API v3 of the yaml package for Go is available

Gustavo Niemeyer

Gustavo Niemeyer

on 5 April 2019

Tags: golang, yaml

Moving Gopher by @ashleymcnamara

API v3 of the yaml package for Go is out, and it brings comment handling, intermediate node representations, and much more.

The initial sketch for v3 of the yaml package for Go was first drafted almost exactly a year ago, by the end of March last year (2018). If this package doesn’t sound familiar, it’s the underlying code that reads and writes configuration files for many of the popular Go packages that we benefit from, including snaps, Kubernetes, juju, and many others.

The package was born in late 2010, and its v2 API was stabilized by 2014, so between then and now there were about 4 years of small paper cuts to address in its behavior. But paper cuts are rarely a good motivation to introduce a breaking change that forces people to perform manual actions.

This time what finally broke the stability barrier was the desire of having an intermediate representation that allowed YAML to be understood and described in a structure closer to the text format. This unlocks a number of interesting features that were long time requests in the issue tracker, such as the ability to manipulate comments, surfacing line and column locations for data, better handling of style, encoding and decoding of anchors and aliases, and so on.

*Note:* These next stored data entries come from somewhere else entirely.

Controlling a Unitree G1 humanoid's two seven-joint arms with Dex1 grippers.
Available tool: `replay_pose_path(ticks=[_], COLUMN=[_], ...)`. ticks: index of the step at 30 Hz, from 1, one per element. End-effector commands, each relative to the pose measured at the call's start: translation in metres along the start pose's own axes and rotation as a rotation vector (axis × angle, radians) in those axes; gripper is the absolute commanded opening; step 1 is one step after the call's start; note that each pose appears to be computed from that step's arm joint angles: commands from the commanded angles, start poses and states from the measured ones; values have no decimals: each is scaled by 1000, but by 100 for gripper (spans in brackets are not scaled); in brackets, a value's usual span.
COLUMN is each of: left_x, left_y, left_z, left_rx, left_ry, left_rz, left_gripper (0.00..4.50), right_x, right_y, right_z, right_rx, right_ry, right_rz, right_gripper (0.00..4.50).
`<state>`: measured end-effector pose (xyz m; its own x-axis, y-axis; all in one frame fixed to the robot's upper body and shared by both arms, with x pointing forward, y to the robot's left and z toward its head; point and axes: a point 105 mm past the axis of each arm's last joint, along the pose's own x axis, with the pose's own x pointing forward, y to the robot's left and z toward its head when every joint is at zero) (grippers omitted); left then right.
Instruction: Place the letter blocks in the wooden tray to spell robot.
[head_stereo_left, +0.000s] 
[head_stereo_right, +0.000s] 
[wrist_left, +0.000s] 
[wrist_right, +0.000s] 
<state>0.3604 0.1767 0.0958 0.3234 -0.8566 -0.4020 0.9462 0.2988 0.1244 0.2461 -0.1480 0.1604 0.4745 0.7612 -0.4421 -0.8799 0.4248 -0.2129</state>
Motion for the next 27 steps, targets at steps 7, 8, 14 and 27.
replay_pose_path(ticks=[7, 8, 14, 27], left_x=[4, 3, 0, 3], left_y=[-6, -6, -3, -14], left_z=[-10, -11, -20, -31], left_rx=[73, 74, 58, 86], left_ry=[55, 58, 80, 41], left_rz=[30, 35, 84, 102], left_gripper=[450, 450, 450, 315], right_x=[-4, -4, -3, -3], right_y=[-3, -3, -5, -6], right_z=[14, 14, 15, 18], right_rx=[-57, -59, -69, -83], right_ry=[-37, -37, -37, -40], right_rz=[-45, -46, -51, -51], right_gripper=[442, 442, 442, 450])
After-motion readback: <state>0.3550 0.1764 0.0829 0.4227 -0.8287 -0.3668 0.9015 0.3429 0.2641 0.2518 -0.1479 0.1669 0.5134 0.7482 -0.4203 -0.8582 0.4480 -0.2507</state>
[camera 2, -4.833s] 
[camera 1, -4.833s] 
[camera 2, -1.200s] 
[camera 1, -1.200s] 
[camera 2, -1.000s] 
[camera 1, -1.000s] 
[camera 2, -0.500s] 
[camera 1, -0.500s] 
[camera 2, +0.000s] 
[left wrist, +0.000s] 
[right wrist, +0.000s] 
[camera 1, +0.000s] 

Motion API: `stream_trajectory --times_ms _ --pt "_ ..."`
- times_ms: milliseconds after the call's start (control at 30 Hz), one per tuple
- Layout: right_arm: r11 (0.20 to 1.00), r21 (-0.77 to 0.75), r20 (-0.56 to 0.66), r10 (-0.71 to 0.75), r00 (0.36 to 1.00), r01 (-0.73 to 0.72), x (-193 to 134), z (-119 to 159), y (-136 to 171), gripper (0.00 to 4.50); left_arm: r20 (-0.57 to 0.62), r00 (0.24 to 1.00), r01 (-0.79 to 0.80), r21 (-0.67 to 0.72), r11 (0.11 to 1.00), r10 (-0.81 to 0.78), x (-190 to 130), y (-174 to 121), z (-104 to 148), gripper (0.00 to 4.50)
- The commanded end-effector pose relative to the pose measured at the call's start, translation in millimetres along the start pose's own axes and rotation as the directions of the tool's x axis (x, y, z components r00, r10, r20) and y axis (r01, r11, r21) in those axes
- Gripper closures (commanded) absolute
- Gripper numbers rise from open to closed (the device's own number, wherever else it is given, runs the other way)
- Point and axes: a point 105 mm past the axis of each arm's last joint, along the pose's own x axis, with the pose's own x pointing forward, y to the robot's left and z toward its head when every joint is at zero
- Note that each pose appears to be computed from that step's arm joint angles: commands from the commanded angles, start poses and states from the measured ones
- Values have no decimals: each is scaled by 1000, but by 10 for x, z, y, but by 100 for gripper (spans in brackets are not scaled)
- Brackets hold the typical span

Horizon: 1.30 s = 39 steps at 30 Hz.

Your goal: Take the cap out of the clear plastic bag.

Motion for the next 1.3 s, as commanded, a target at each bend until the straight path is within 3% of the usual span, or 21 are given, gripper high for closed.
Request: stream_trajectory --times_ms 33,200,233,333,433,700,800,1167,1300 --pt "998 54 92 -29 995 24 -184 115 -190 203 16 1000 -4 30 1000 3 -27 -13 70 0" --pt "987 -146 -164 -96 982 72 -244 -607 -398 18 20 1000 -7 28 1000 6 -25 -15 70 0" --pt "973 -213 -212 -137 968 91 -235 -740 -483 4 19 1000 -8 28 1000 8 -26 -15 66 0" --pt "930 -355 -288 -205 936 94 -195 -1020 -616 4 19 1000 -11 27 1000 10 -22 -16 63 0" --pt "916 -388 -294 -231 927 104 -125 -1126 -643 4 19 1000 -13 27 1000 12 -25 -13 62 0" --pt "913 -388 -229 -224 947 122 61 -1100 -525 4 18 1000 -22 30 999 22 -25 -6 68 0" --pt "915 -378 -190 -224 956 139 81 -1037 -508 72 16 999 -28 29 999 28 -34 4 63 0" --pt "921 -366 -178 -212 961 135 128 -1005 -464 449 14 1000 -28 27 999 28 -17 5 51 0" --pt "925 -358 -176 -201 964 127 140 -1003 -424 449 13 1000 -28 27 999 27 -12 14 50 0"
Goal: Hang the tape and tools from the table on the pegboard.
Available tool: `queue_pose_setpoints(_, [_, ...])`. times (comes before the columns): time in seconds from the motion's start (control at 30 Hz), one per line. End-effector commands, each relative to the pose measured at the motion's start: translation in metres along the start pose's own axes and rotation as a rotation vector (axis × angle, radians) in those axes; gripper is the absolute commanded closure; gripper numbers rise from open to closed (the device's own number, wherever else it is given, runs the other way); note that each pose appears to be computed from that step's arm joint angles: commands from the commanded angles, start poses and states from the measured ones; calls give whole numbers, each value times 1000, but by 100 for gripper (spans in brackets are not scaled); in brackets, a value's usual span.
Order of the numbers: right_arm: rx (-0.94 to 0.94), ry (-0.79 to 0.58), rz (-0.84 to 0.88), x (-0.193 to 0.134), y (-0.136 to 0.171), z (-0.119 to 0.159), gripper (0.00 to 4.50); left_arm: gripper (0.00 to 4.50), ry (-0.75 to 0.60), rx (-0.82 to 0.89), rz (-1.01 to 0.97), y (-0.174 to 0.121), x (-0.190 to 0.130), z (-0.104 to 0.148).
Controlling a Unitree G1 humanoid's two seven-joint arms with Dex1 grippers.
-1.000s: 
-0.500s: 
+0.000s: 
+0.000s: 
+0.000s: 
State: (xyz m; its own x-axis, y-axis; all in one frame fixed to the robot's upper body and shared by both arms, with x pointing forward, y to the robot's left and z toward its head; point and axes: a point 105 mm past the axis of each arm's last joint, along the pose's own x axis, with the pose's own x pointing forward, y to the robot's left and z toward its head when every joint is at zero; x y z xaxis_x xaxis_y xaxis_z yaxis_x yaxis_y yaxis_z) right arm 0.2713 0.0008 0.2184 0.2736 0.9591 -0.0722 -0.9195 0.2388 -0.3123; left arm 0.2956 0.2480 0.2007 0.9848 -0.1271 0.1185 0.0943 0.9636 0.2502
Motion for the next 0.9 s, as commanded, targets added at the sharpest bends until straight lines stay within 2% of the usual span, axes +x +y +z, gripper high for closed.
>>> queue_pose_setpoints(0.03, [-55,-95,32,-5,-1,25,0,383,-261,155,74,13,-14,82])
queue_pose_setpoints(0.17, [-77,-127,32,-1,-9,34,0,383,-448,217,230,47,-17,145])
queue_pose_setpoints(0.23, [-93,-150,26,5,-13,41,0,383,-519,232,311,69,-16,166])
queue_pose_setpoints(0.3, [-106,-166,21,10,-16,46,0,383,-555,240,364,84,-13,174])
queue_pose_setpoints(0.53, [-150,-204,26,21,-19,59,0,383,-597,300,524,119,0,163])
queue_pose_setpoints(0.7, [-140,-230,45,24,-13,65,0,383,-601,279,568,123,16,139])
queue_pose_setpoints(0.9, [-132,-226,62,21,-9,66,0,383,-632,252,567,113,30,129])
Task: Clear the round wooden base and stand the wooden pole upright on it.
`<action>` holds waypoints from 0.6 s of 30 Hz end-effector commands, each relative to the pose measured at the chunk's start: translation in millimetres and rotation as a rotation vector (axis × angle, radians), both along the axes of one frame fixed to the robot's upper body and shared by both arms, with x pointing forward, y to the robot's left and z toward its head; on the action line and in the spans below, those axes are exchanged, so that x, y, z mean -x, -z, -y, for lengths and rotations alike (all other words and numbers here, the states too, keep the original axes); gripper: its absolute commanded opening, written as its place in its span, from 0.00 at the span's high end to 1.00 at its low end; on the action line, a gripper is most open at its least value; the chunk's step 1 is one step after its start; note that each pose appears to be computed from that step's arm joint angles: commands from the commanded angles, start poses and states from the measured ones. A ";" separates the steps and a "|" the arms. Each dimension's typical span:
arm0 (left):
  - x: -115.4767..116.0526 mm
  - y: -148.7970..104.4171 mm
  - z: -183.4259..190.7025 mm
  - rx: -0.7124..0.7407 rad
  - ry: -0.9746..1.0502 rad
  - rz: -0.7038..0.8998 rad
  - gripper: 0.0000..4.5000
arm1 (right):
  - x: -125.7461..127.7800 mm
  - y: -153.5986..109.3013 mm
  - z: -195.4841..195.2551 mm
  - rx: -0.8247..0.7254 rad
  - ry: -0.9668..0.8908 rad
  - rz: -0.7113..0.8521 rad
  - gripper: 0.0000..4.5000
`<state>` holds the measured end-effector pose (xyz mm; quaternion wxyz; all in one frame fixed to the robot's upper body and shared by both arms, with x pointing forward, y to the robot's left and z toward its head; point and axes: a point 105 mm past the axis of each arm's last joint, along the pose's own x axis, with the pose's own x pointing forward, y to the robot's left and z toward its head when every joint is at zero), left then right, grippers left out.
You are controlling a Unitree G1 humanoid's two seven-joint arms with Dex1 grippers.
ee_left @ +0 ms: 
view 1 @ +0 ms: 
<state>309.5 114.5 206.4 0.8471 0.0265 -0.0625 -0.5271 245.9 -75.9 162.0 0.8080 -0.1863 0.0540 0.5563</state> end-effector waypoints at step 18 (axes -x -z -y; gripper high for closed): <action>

Although fairly distinct features, there’s a common theme uniting these: automated manipulation. API v3 offers a better ability to read and write documents while preserving much of the original form of the text. But there’s much more packaged into v3 as well. Here are the key changes to be aware of between v2 and v3:

The new Node type

While YAML documents are typically encoded and decoded into higher level types, such as structs and maps, Node is an intermediate representation that allows detailed control over the content being decoded or encoded.

Values that use the new type interact with the yaml package in the typical way. For example, this would decode a document with personal details into a struct:

type Person struct {
    Name    string
    Address yaml.Node

var person Person
err := yaml.Unmarshal(data, &person)

This should work as expected. That Address field, though, will have a very detailed view into the YAML text decoded for that particular field, including line and column numbers, style, and even comments surrounding the node. The Node.Decode method then allows lazily decoding that individual part of the document further into any other type.

When it’s time to encode this type back into yaml text, the behavior should also be unsurprising. The Node data is taken into account and preserved to a large degree.

This feature alone unlocks many of the following changes.

Comment decoding and encoding!

This was probably the most requested feature since the package was conceived. The goal is clear: YAML files are handled by humans, and humans need to document things to keep their sanity. If we can’t preserve comments, we can’t modify the files without destroying them as far as people are concerned.

But just reading and writing comments isn’t enough. Most parsers can easily do that by just generating a new token at the appropriate time. The problem to solve is making it comfortable to manipulate the comments and the association between them and the values they are documenting.

With v3, we can now achieve that with three fields in the new Node type:

type Node struct {
        HeadComment string
        LineComment string
        FootComment string

These fields contain the comments immediately preceding a value, inline with them, and immediately following a value. Line breaks are taken into account when deciding whether to associate a comment with the preceding value, or the following one.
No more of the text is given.